I hear in Iqbal's words a real tenderness, and I share it. Yet I want to sit a moment longer with these students before urging them to fly. Nichiren wrote from a cold exile on the island of Sado that the bitterest persecutions only proved the truth of what he taught — winter, he said, never fails to turn to spring. When the young claim the cockroach, they are refusing despair. That refusal is not small. It is a spark of human revolution. The question is whether they will tend that spark into a flame that warms not only themselves but the world around them.
You are right to honor the refusal of despair — that refusal is itself a form of khudi, the awakened self pushing back against the forces that would flatten it. But I press further. The danger is that a symbol of mere survival, embraced long enough, teaches the self to expect only survival. Ishq — the fierce, creative love of life — demands more than endurance. It demands that we ask: what am I surviving for? A generation that answers that question with vision, not only with grit, becomes ungovernable by mediocrity. That is the revolution I want for them.
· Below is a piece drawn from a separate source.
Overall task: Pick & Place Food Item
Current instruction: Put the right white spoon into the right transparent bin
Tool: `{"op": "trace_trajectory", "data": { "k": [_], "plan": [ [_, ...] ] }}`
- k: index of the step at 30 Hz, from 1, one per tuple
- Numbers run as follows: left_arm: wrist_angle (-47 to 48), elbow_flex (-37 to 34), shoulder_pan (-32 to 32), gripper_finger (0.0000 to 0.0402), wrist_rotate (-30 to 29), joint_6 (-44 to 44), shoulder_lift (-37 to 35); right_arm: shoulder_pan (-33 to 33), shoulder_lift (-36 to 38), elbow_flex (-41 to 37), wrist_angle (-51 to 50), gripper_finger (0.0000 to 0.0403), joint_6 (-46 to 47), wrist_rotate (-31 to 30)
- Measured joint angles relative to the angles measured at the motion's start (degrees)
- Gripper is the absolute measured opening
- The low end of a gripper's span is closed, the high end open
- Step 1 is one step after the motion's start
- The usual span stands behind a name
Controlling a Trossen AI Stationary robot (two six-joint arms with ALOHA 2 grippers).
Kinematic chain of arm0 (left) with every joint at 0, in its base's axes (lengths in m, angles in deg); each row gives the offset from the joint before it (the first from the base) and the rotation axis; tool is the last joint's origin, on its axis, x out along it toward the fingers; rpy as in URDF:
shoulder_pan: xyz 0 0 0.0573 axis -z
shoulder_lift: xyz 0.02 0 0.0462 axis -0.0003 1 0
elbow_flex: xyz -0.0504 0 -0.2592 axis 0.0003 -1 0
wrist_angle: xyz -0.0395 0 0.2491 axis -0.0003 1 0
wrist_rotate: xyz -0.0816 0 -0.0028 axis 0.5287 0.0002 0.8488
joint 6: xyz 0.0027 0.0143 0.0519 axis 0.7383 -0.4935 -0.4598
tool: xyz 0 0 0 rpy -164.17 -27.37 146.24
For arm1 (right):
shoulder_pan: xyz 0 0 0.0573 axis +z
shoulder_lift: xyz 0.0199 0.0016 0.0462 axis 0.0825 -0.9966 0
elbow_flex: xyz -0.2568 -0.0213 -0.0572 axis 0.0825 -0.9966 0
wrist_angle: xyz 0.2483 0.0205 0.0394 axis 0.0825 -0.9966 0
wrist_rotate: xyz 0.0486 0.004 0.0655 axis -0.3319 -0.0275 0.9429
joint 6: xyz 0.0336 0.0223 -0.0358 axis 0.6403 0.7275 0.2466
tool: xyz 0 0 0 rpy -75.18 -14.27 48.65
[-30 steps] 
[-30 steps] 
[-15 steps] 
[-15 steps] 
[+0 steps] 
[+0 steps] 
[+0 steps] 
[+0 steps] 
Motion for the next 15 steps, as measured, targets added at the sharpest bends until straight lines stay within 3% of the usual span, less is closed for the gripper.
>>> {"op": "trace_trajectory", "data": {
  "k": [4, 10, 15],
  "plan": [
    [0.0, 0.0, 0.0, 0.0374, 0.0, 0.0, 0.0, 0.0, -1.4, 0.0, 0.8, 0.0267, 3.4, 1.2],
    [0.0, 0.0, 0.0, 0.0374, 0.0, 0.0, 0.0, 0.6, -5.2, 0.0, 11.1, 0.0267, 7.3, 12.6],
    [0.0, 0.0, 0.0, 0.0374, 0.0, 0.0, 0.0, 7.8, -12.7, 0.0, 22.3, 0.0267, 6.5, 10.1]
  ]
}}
And there, I think, is where our lamps converge. I have spent my life believing that one person who asks "what am I living for?" — and answers it honestly — changes the atmosphere around them. These students did not choose passivity; they chose a symbol and made it mean something new. That act of meaning-making is the beginning of what I call human revolution: not waiting for systems to change before changing oneself. To Iqbal's falcon and to their cockroach I would add only this: let your survival become a gift. Let the self that endures become the self that creates, that dialogues, that refuses to leave others behind.
Two lamps, one week. Iqbal: survival without vision is a cage with no walls. Ikeda: every refusal of despair is a seed — tend it toward the light. Between them, a generation waiting to be asked not just how it endures, but what it loves.